#### [YOUR GOAL]
Here the answer must be the exact run of lines from the line holding "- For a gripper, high" to the end of the material below, and nothing else.
┌─ INPUT DATA
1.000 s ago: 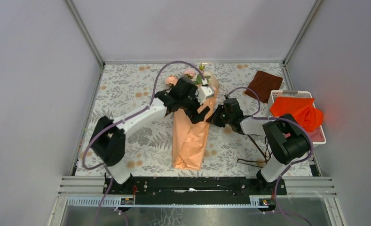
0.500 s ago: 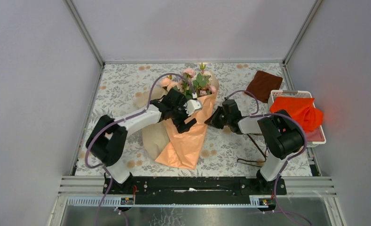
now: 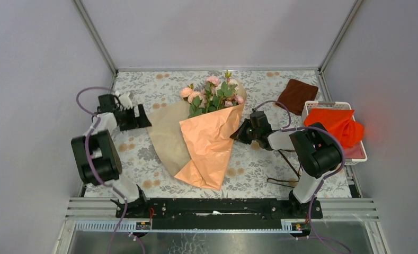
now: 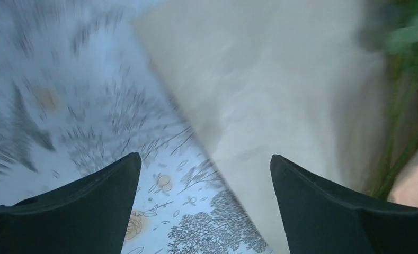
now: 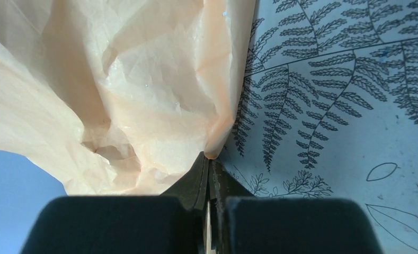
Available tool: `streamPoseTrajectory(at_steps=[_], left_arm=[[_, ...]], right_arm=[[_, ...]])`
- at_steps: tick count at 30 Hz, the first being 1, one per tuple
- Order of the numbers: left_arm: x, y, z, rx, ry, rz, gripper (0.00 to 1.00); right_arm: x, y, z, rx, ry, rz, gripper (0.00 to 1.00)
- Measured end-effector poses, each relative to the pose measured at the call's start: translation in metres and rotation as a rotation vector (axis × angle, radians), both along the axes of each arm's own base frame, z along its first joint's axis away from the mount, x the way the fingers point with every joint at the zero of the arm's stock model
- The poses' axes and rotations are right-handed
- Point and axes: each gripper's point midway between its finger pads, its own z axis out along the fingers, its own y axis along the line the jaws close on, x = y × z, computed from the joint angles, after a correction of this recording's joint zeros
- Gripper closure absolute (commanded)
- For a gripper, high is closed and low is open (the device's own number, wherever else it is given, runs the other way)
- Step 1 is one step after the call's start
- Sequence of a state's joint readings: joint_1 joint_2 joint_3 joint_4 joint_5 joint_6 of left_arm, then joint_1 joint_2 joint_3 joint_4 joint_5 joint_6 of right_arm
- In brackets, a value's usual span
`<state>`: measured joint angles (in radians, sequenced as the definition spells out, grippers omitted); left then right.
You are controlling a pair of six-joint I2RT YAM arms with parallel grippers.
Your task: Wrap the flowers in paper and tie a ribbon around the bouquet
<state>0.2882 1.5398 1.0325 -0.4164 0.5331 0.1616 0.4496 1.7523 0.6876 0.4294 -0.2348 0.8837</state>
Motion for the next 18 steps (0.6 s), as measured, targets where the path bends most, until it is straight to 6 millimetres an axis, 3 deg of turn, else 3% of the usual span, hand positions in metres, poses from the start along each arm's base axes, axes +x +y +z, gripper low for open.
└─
#### [WRITTEN SOLUTION]
- For a gripper, high is closed and low is open (the device's own number, wherever else it is given, runs the other way)
- Step 1 is one step after the call's start
- Sequence of a state's joint readings: joint_1 joint_2 joint_3 joint_4 joint_5 joint_6 of left_arm, then joint_1 joint_2 joint_3 joint_4 joint_5 joint_6 of right_arm
- In brackets, a value's usual span
`<state>`: measured joint angles (in radians, sequenced as the definition spells out, grippers omitted); left then right.
You are controlling a pair of six-joint I2RT YAM arms with parallel grippers.
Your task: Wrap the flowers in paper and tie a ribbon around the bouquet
<state>0.2882 1.5398 1.0325 -0.4164 0.5331 0.1616 0.4496 1.7523 0.6876 0.4294 -0.2348 0.8837</state>
Motion for the next 18 steps (0.6 s), as measured, targets where the path bends most, until it is straight to 6 millimetres an axis, 3 deg of turn, else 3% of the usual span, hand positions in metres, poses from the start along each arm's base axes, axes +x +y +z, gripper low for open.

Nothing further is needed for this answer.